Do you bottle or keg? I bottle and use gelatine to get a crystal clear beer in the bottle. However note that gelatine won't prevent chill haze, where the beer is crystal clear when hot but goes cloudy when cold. It's not just home brewers, I have had shocking chill hazed (still tasted ok) beers at the Lord Nelson in Sydney and the sadly now closed Brew House in Brisbane. 
To remove chill haze, Polyclar is good and is used in similar fashion to gelatine but must be added to really cold beer.

My routine: 

Rack beer to secondary after a few days.
When finished fermenting, put fermenter in my cold fridge for about four days.
Gelatine.

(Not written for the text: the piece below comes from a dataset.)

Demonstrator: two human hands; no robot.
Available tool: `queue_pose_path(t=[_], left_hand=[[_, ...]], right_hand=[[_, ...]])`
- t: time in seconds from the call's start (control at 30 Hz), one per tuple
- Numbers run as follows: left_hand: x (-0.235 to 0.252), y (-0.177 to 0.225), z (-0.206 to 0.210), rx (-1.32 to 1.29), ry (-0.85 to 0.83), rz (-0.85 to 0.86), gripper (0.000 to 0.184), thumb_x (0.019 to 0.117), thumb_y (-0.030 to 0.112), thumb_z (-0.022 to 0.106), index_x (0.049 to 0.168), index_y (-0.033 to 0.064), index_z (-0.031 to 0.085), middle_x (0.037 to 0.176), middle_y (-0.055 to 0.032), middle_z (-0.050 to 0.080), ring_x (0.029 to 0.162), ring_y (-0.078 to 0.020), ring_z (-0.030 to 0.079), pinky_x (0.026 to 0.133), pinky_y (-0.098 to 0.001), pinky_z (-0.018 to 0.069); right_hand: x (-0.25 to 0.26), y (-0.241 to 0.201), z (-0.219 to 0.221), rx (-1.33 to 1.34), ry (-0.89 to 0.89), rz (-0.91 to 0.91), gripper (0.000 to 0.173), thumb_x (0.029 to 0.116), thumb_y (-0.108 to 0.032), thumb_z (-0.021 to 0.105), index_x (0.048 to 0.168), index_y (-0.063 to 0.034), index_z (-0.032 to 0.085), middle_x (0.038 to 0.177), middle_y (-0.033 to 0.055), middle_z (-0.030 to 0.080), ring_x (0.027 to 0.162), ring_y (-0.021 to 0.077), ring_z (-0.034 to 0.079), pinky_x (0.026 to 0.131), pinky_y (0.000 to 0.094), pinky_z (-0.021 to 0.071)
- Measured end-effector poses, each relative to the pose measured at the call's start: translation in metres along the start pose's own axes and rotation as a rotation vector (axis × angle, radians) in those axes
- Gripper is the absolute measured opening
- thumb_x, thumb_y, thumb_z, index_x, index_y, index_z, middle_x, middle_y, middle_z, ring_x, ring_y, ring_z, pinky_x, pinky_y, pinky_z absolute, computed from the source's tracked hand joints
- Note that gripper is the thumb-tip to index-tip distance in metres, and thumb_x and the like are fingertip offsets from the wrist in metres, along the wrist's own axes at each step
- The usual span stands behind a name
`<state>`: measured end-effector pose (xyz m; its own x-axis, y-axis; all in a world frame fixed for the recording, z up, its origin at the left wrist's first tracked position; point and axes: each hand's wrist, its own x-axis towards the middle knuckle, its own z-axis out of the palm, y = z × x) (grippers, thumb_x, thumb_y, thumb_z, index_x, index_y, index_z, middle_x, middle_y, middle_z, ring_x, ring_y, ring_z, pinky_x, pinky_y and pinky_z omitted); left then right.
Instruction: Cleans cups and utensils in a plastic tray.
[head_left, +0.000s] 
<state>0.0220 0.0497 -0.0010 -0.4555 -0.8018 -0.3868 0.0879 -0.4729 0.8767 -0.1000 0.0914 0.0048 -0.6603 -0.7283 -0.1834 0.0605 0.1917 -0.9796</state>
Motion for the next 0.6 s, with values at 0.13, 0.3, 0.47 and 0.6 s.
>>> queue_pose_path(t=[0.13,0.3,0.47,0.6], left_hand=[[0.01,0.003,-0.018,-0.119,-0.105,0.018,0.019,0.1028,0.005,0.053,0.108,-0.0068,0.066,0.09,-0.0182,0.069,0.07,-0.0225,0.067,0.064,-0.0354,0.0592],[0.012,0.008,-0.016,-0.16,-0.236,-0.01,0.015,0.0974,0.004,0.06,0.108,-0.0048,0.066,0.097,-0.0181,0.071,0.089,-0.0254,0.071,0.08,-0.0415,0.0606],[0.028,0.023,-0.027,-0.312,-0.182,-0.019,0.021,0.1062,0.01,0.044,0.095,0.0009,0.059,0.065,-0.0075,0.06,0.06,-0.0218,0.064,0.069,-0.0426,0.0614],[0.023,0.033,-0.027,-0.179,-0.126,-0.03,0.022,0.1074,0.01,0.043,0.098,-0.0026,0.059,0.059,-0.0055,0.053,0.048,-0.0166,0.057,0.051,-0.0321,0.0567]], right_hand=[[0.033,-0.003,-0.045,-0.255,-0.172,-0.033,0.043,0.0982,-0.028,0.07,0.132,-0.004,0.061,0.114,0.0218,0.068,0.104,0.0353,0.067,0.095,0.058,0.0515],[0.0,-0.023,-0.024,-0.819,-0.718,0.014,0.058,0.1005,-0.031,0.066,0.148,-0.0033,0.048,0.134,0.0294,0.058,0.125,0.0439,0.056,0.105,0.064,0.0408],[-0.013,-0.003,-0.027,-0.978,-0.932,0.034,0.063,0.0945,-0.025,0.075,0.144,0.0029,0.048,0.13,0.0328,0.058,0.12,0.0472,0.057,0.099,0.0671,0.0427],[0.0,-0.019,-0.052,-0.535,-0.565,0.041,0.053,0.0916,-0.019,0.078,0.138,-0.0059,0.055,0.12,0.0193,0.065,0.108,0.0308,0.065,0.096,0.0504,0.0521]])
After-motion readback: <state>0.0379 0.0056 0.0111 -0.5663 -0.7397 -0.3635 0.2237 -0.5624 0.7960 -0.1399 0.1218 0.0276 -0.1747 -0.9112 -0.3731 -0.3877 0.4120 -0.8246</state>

Leave to sit for two days
Polyclar and leave for two days
Bottle
Here's a bottle done to the above routine, actually on bottling day itself. It's the clearest one I've ever bottled and got a bit of a shock. Yes and it did carb up ok after a few weeks :lol:


----------



## buttersd70 (15/1/09)

I do same as bribie, except fr step 2. I only give it about 24-48 hours. Other than that, same-o, same-o.


----------



## Riggwelter (15/1/09)

Good evening casha,

Other than the finings and the kegging, it sounds like you are attempting to brew something rather like what I am going to do shortly. If it's not too much bother - could you give an update on how things went and most importantly, how the beer tastes! (I realise this could well be some time from now .....)

Cheers!


----------



## cdbrown (16/1/09)

I sort of follow butters and bribie but don't transfer to secondary until it's been cold for a few days in the fridge and when transferring add the gelatine so it mixes well. 2 days later will add polyclar and the following day transfer to keg and bottle.


----------



## Suds_Moustache (18/2/09)

Sorry to revive an old thread but my question is relevant to these repsonses.

Bribie I like your routine but have a couple of questions:

I have fermenter that has a one piece lid, so there's no way to add anything once sealed without taking the whole lid off.
Also I have no way to chill the beer to 2 degrees as has been suggested (crash chill).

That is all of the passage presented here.